Началась вторая половина сезона.
В Колумбус Огайо на концерт Рахманинова приехали Сомовы, хотя композитор просил их не делать этого. «Буду плохо играть», — писал он.
Внешний вид музыканта был ужасен. На вопрос о самочувствии вместо привычного «Первоклассно. Номер один!» он проговорил задумчиво: «Что-то плохо», — и добавил, что невмоготу становится играть.
Елена Константиновна Сомова осторожно заметила, что ему нужно прекратить концерты и заняться композицией.
— Я слишком утомлен для этого… Где мне найти былые силы и огонь!
Она напомнила ему о «Симфонических танцах».
— Да, — чуть оживившись, подхватил он. — Я сам не знаю, как это получилось…
Но вот в Чикаго двенадцатого февраля 1943 года его встретили такие овации, что он воспрянул.
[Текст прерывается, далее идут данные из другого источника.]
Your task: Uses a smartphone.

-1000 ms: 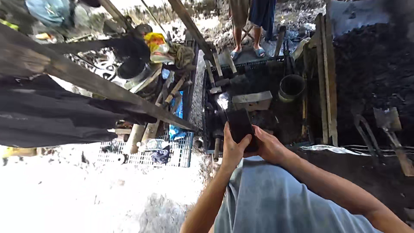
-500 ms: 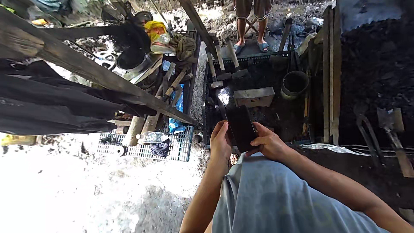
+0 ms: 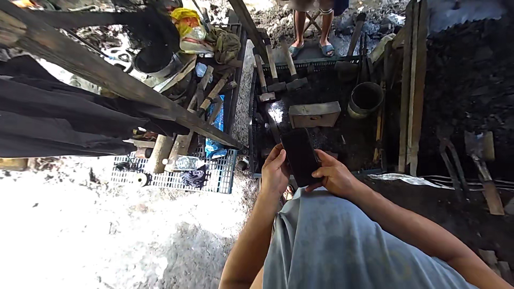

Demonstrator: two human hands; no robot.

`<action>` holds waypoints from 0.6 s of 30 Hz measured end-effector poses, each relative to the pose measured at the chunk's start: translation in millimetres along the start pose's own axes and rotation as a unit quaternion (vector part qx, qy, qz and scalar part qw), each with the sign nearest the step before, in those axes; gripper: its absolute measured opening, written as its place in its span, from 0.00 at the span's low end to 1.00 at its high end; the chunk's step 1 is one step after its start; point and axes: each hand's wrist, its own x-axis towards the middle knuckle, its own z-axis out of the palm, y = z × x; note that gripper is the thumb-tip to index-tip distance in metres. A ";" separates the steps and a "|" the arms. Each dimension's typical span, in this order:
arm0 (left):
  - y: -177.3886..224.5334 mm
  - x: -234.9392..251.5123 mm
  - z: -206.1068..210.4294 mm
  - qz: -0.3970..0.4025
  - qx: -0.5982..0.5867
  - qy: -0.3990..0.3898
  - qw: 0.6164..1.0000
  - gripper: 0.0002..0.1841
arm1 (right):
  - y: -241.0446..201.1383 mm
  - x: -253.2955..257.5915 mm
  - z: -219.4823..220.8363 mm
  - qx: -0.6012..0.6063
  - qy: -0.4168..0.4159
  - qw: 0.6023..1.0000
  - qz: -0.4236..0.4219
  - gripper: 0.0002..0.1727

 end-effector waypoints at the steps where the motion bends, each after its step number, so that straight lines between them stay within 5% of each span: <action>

Очень редко он бывал так доволен своей игрой. Он играл Первый концерт Бетховена и свою Рапсодию.
На другой день он почувствовал резкую боль в левом боку. Врачи установили слабый плеврит и посоветовали поехать на солнце.
Турне продолжалось. Он играл, задыхаясь и превозмогая боль.
Он отказался отменить концерт в Ноксвиле. В программе был Бах, Шуман, Лист, Шопен и Рахманинов. Он с потрясающим подъемом сыграл си-минорную сонату Шопена.
Но это было все, что он смог сделать.
Отменив ряд концертов, он выехал в Новый Орлеан. Под жарким зимним солнцем кипел разноплеменный южный город в устье великой реки. У причалов за окнами гостиницы кричали и звонили в колокола допотопные пароходы времен Марка Твена.